Fox rapporta cette information, ainsi que les révélations d'autres personnes, au commissaire Nadon de la GRC, qui demanda au ministre d'établir une commission d'enquête.
Le 6 juillet 1977, Fox annonça aux Communes la nomination d'une commission royale chargée d'enquêter sur "l'étendue et la fréquence des pratiques d'enquête et autres gestes qui ne sont pas autorisés ou prévus par la loi impliquant des membres de la Gendarmerie royale du Canada." Simultanément, Francis Fox expliquait les circonstances ayant mené à l'établissement de la commission royale en disant que les allégations avaient immédiatement retenu son attention et qu'à sa demande, le solliciteur général adjoint du Canada et le procureur général adjoint chargé des affaires criminelles, avaient rencontré personnellement certaines des personnes qui avaient formulé les allégations. En outre, il avait demandé au commissaire de la GRC d'entreprendre les recherches qui étaient justifiées. Toujours selon Fox, le commissaire de la GRC l'aurait averti ultérieurement, après enquête préliminaire, que certaines de ces allégations n'étaient peut-être pas dépourvues de fondement.

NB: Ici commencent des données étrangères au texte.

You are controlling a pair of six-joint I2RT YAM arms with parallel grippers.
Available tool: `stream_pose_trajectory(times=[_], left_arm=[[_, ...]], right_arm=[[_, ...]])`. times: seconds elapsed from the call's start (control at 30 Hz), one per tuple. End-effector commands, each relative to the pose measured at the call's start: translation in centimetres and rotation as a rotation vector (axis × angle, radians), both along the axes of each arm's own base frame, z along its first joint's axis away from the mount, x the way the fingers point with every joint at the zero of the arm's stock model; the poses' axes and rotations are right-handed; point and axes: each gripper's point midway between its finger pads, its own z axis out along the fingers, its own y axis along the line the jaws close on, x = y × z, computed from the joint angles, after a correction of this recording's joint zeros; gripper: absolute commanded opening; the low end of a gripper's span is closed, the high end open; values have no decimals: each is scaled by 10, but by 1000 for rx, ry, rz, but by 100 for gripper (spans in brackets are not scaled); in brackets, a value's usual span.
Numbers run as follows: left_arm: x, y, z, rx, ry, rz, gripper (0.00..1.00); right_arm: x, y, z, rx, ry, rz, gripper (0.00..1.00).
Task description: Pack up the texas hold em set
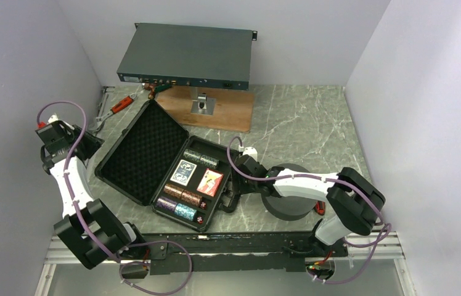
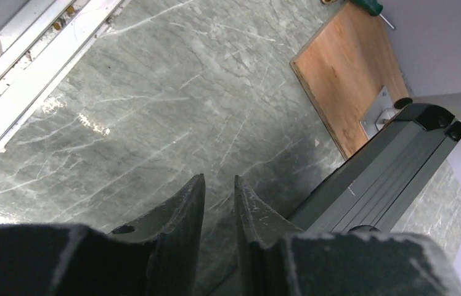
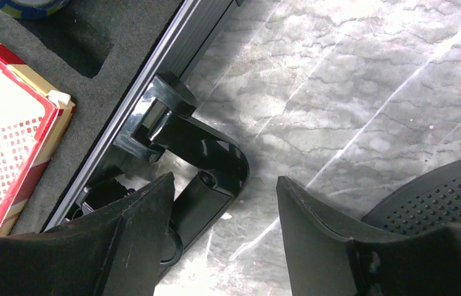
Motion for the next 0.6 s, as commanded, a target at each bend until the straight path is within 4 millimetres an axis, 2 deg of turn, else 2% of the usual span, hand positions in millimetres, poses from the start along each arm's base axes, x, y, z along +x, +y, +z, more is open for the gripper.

Certains membres de la GRC, dans l'exercice de leurs fonctions de protection de la sécurité nationale, pourraient bien avoir utilisé des méthodes illégales ou non autorisées et participé à des actions répréhensibles. Le commissaire aurait donc modifié sa position et recommandé que le gouvernement instaure une commission d'enquête sur les opérations et les procédés du Service de sécurité de la GRC, et ce, à l'échelle nationale (Voir Chambre des communes, Debates, 17 juin et 6 juillet 1977, p. 6793 et p. 7365; John Sawatsky, Men In The Shadows: The RCMP Security Service, Toronto, Doubleday Canada Ltd., 1980, p. 278-283; Richard Cléroux, Official Secrets : The Story Behind The Canadian Security Intelligence Service, Toronto, McGraw-Hill Ryerson, 1990, p. 37-50 et Commission d'enquête sur certaines activités de la Gendarmerie royale du Canada, La liberté et la sécurité devant la loi, août 1981, Ottawa, Approvisionnements et Services Canada, 1981, vol. 1, p. 7-11).
Si l'on en croit le deuxième rapport des commissaires (vol. 1, p. 24), la commission tint, du 18 octobre 1977 au 25 août 1981, 169 audiences publiques et 144 audiences à huis clos, au cours desquelles furent déposés des preuves ou des mémoires. La commission reçut 524 pièces à conviction lors des audiences à huis clos et 468 dans le cadre des audiences publiques.
La commission a également mené des enquêtes relatives aux allégations, tenu des séances d'information officielles et plusieurs réunions privées. Elle s'est en outre rendu aux États-Unis, au Royaume-Uni, en Nouvelle-Zélande et en Australie pour y obtenir des informations. Collection de l'inventaire général de RG33-128.